AdaWorldAPI · AdaWorldAPI · May 21, 2026 · May 21, 2026 · May 21, 2026 · May 21, 2026
diff --git a/src/hpc/distance.rs b/src/hpc/distance.rs
@@ -3,6 +3,23 @@
 //! SIMD-accelerated squared-distance, radius filtering, and K-nearest-neighbor
 //! searches over contiguous point slices. All operations work on borrowed slices
 //! with no internal copies. Scalar fallback is provided for non-x86 targets.
+//!
+//! # Slice-shape geometric distance (PR-X10 A6)
+//!
+//! For arbitrary-length f64 slices (non-3D-point shape), use:
+//!
+//! - [`l1_f64_simd`]  — Manhattan: `Σ |a_i − b_i|`
+//! - [`l2_f64_simd`]  — Euclidean: `√Σ (a_i − b_i)²`
+//! - [`linf_f64_simd`] — Chebyshev: `max |a_i − b_i|`
+//!
+//! These use the `F64x8` polyfill (no `target_feature`, no `unsafe`),
+//! matching the [`crate::hpc::heel_f64x8::cosine_f64_simd`] idiom: F64x8
+//! chunks with FMA / SIMD-max accumulator + scalar remainder. They are
+//! the salvaged kernels from the rolled-back PR #160 cross-repo arc
+//! (lance-graph `heel_f64x8::{l1, l2, linf}_f64_simd`), re-landed here
+//! per the linalg-core design's A6 worker scope and the
+//! `crate::hpc::linalg/mod.rs` hard boundary ("No distance metrics —
+//! those live in `crate::hpc::distance`").
 
 // ---------------------------------------------------------------------------
 // Scalar helpers
@@ -165,6 +182,108 @@ pub fn knn_f64(query: [f64; 3], points: &[[f64; 3]], k: usize) -> (Vec<usize>, V
     (indices, sq_dists)
 }
 
+// ---------------------------------------------------------------------------
+// Slice-shape geometric distance — PR-X10 A6
+// ---------------------------------------------------------------------------
+//
+// Polyfilled F64x8 chunked path with scalar remainder; no `target_feature`,
+// no `unsafe` — the polyfill in `crate::simd::F64x8` owns runtime feature
+// dispatch (AVX-512 native zmm / AVX2 2×ymm / scalar [f64; 8]).
+//
+// All three kernels read `min(a.len(), b.len())` elements. Empty inputs
+// return 0.0.
+
+use crate::simd::F64x8;
+
+/// L1 (Manhattan) distance between two f64 slices: `Σ |a_i − b_i|`.
+///
+/// EXACT precision class — the per-lane `(a - b).abs()` introduces no
+/// rounding beyond the standard subtract, and the reduce-sum order is
+/// lane-tree within each F64x8 chunk + sequential across chunks (matches
+/// the [`crate::hpc::heel_f64x8::cosine_f64_simd`] order so callers can
+/// reason about determinism the same way).
+///
+/// Reads `min(a.len(), b.len())` elements. Returns 0.0 for empty inputs.

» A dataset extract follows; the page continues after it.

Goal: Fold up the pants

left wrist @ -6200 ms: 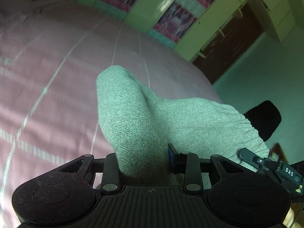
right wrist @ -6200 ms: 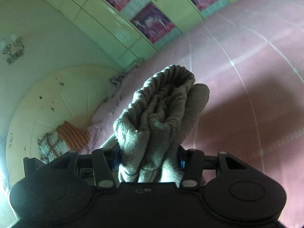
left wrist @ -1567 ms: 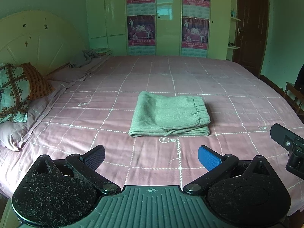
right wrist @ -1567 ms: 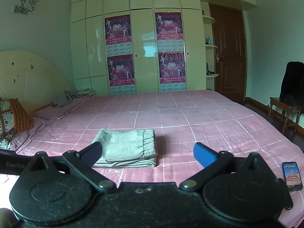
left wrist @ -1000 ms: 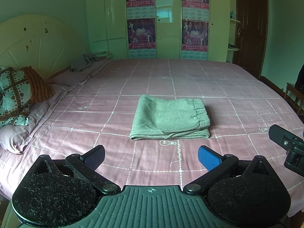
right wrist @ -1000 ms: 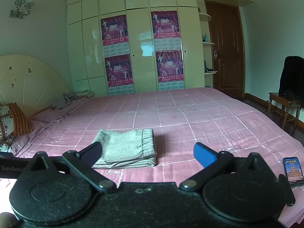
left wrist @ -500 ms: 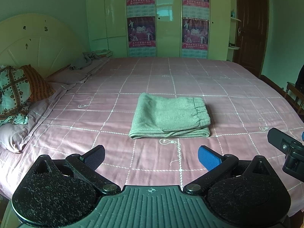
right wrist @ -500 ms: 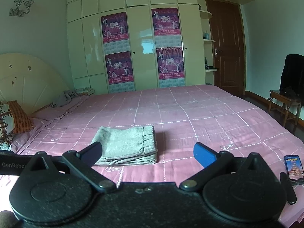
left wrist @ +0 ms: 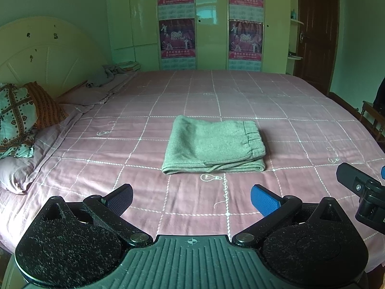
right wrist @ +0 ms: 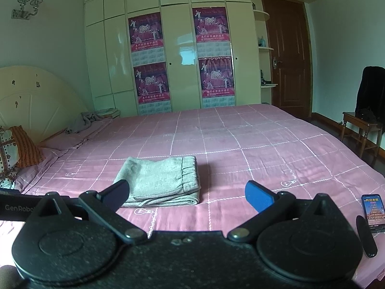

+pub fn l1_f64_simd(a: &[f64], b: &[f64]) -> f64 {
+    let n = a.len().min(b.len());
+    let chunks = n / 8;
+    let mut acc = F64x8::splat(0.0);
+    for i in 0..chunks {
+        let va = F64x8::from_slice(&a[i * 8..]);
+        let vb = F64x8::from_slice(&b[i * 8..]);
+        acc = acc + (va - vb).abs();
+    }
+    let mut sum = acc.reduce_sum();
+    let offset = chunks * 8;
+    for i in 0..(n - offset) {
+        sum += (a[offset + i] - b[offset + i]).abs();
+    }
+    sum
+}
+
+/// L2 (Euclidean) distance between two f64 slices: `√Σ (a_i − b_i)²`.
+///
+/// VERIFY precision class — the final `sqrt` is one ULP; the sum is
+/// lane-tree within each F64x8 + sequential across chunks (same order
+/// pattern as L1). Determinism across runs holds for fixed slice
+/// length and fixed chunking. For full order-independence use a
+/// pairwise-reduce variant (see `blas_level1::nrm2`).
+///
+/// Reads `min(a.len(), b.len())` elements. Returns 0.0 for empty inputs.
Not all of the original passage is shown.